# [EXERCISE INSTRUCTIONS]
Every line in the material below that includes "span" should be copied.

# [SOURCE MATERIAL]
------

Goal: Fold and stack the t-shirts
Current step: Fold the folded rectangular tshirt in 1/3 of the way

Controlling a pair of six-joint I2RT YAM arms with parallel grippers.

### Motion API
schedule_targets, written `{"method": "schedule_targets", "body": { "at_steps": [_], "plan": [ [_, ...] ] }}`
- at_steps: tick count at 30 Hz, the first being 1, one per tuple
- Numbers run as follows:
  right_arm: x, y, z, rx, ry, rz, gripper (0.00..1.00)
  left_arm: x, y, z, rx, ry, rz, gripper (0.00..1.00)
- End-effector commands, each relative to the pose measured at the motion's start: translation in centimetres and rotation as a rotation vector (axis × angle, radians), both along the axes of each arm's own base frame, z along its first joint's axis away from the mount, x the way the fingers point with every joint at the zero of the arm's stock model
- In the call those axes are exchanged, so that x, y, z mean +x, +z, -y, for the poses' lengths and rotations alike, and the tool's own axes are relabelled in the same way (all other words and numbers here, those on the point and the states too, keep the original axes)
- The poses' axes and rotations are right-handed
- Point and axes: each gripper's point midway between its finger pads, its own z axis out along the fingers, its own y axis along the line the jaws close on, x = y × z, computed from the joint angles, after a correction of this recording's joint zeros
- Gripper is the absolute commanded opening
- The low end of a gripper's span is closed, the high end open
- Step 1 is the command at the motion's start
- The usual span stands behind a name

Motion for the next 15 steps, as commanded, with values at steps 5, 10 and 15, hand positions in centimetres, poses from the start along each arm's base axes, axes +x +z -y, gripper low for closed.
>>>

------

# [SOLUTION TO THIS EXERCISE]
- The low end of a gripper's span is closed, the high end open
- The usual span stands behind a name

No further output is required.